Bone-targeted agents (BTAs) such as zoledronic acid and denosumab reduce the incidence of skeletal-related events and delay progression of bone pain, which is crucial for quality of life in advanced disease.
Emerging Approaches
Epigenetically directed therapies targeting histone deacetylases (HDAC) 1 and 3 show promise. Novel HDAC inhibitors like WW437 have demonstrated potent anti-breast cancer ability both in vitro and in vivo by blocking the HDACs-EphA2 signaling axis. EphA2 expression positively correlates with breast cancer progression, and combining WW437 with EphA2 inhibitors shows remarkable effects on breast cancer growth.
The Activin-A Signaling Pathway is hyperactivated in breast cancers, with higher activin-A, phosphoSMAD2, and phosphoSMAD3 levels in advanced disease. Activin-A expression correlates inversely with survival and promotes anchorage-independent growth, epithelial-mesenchymal transition, invasion, angiogenesis, and stemness.
Dual Kinase Inhibition approaches are also emerging. The non-receptor tyrosine kinase c-Abl may regulate responsiveness to lapatinib, and the combination of lapatinib and imatinib (c-ABL kinase inhibitor) may enhance treatment sensitivity.
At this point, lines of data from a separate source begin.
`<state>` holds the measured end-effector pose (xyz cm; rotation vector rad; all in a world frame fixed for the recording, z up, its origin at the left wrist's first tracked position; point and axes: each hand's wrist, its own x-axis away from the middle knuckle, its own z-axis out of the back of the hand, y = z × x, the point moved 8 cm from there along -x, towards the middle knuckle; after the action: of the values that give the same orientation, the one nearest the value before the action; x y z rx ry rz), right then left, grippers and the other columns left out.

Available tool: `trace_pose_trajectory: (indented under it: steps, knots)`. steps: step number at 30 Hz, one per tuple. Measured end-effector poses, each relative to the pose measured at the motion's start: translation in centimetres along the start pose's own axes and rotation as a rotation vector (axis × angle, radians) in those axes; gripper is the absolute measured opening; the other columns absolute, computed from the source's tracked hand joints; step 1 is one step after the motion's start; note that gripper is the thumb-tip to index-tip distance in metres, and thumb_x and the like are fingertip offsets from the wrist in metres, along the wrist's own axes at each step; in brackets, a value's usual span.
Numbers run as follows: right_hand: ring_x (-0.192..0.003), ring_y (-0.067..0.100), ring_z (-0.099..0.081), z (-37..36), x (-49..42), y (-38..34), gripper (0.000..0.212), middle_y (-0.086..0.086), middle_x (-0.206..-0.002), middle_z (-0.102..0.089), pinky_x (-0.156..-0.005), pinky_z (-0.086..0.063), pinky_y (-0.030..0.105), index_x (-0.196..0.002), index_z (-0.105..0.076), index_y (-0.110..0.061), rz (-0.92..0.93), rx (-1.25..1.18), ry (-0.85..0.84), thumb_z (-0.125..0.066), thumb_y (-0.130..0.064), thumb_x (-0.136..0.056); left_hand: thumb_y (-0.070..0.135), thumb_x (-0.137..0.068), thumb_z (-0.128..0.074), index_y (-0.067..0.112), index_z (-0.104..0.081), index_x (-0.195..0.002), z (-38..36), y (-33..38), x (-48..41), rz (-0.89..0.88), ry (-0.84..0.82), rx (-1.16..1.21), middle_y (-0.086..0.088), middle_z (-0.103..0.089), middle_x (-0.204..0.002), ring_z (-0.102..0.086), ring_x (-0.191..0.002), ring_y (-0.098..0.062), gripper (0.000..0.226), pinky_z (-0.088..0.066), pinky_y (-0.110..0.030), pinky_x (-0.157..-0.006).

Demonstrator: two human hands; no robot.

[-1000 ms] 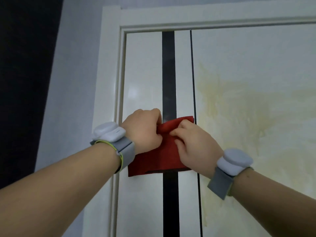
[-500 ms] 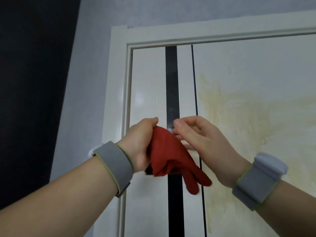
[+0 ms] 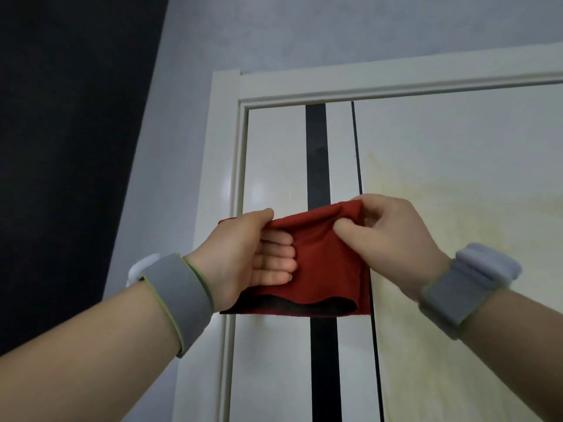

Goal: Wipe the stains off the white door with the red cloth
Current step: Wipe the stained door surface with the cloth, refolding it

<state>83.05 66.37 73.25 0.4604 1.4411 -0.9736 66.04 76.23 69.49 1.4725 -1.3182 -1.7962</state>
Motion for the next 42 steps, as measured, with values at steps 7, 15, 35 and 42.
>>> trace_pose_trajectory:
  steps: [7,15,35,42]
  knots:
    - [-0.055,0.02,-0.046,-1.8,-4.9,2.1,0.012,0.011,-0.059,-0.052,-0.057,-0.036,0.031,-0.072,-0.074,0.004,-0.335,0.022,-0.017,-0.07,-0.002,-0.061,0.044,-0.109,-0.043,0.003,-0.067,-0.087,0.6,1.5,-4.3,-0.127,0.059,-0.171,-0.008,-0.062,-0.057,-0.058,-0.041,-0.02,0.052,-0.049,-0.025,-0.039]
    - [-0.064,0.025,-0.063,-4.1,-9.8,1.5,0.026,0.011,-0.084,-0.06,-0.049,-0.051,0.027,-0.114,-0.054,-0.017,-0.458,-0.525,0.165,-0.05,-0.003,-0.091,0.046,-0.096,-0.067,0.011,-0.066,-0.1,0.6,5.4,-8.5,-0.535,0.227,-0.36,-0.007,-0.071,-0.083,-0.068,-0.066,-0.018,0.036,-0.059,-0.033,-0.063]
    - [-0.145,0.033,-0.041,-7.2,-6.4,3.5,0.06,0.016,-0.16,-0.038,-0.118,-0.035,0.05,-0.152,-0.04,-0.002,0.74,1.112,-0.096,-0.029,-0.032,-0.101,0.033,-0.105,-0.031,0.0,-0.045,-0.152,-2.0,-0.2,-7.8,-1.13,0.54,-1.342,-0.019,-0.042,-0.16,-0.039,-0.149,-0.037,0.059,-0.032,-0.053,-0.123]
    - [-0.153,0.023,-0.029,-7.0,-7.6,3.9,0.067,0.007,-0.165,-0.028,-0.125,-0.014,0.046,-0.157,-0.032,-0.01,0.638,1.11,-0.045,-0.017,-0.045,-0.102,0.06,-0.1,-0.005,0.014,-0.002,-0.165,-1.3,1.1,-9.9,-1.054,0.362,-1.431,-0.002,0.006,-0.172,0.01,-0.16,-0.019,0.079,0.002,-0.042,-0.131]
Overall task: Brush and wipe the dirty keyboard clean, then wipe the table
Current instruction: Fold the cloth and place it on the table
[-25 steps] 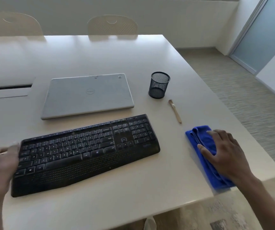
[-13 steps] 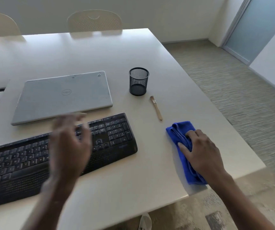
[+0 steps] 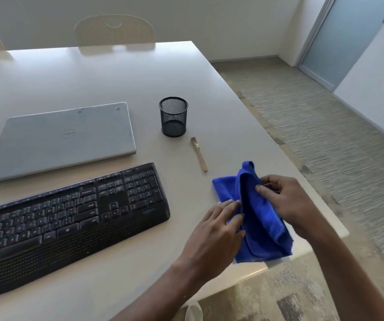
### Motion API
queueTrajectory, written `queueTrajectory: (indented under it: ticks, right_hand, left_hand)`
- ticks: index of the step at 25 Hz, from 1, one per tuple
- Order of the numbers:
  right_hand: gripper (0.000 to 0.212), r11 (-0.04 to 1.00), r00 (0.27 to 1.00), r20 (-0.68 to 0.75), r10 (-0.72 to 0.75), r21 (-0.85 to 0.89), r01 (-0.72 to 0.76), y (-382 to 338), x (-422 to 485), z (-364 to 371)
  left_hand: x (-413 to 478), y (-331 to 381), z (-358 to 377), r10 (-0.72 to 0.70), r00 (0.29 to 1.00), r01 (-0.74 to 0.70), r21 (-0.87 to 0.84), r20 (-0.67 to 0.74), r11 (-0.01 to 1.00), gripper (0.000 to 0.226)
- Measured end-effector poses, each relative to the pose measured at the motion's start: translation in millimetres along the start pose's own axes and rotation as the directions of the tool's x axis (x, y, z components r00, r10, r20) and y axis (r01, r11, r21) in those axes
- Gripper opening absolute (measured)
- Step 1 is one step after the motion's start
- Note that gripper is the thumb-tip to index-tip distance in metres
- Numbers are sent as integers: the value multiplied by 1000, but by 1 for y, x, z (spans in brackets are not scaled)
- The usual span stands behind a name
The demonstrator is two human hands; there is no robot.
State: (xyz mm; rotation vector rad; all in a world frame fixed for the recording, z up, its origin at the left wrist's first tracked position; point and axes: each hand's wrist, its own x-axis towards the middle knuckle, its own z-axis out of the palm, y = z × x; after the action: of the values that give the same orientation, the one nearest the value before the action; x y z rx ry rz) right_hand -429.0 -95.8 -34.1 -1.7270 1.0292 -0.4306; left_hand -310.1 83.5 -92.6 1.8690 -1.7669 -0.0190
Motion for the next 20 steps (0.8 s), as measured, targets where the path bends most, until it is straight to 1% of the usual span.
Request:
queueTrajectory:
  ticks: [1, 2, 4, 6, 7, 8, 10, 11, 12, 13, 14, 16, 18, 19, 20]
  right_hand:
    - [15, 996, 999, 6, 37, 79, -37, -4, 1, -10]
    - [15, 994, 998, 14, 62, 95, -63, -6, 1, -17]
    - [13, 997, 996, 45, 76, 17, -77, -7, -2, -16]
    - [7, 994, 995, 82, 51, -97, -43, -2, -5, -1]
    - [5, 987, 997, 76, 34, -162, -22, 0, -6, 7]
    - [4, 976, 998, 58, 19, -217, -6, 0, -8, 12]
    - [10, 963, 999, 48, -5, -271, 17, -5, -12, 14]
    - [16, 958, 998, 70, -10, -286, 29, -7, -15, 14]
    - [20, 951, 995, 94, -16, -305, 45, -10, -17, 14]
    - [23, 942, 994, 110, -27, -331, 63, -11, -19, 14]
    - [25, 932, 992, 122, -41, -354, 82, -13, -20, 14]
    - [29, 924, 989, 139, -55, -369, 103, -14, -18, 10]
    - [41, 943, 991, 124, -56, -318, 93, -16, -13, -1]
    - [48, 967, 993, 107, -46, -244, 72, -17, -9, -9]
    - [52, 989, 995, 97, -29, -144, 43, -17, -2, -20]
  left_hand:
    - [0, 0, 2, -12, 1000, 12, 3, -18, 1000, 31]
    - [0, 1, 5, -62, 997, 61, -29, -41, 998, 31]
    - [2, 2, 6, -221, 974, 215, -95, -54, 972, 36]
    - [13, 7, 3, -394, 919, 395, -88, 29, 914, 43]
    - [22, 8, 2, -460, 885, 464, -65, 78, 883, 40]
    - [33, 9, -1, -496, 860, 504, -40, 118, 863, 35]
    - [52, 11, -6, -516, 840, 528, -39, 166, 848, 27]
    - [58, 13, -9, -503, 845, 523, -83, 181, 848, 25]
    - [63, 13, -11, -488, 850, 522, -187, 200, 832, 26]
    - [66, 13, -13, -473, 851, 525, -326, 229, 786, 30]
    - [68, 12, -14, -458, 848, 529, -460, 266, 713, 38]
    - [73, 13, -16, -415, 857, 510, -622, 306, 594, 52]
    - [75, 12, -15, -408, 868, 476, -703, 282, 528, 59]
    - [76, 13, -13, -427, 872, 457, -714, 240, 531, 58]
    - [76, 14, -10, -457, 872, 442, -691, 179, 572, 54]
Next-generation sequencing has identified potentially actionable alterations in fibroblast growth factor receptors (FGFRs) and mutant HER2, offering new targeted approaches for specific patient populations.
Emerging End Points
Key Endpoints Emerging for Advanced Breast Cancer
Biomarkers
Biomarkers are fundamental to managing advanced breast cancer: * ESR1 and PIK3CA mutations in cell-free DNA have clinical relevance * BRCA mutations, microsatellite instability, and NTRK fusions are therapeutically targetable alterations * PD-1, PD-L1, and PD-L2 expression levels after treatment correlate with overall survival * Elevated post-treatment serum CEA levels are associated with disease progression, poor response to therapy, and bone metastases
Treatment-Related Endpoints
- Overall survival (OS) is a primary outcome in advanced breast cancer studies
- Progression-free survival (PFS) is another primary outcome in advanced breast cancer
- CDK4/6 inhibition plus endocrine therapy is standard front-line therapy for HR+ advanced breast cancer
- Continuation of CDK4/6 inhibitors with alternative endocrine therapy has been evaluated in second-line setting
- Endocrine therapy combined with PI3K/AKT pathway targeting agents is effective for patients with PI3K pathway alterations
- Oral SERD elacestrant has been evaluated in patients with ESR1 mutation
- Additional anti-HER2-targeting drugs improve PFS (HR: 0.66, p<0.001) and OS (HR: 0.77, p<0.001) in HER2-positive advanced breast cancer
- Lapatinib is the most effective anti-HER2 drug (HR: 0.53, 95% CI: 0.39-0.67, p<0.001), followed by pertuzumab (HR: 0.72, 95% CI: 0.55-0.89, p=0.001)
Future Research Needs
- Improved understanding of combination therapies and sequencing of therapies
- Biomarker development to guide treatment decisions
- Better understanding of response and resistance to therapy
Drug used in other indications
Based on the provided context, there is no information available about Guardant360 CDx clinical trials for any indications, including advanced breast cancer or any other conditions. The context does not contain any details about Guardant360 CDx being trialed for any medical conditions or any intervention models associated with such trials.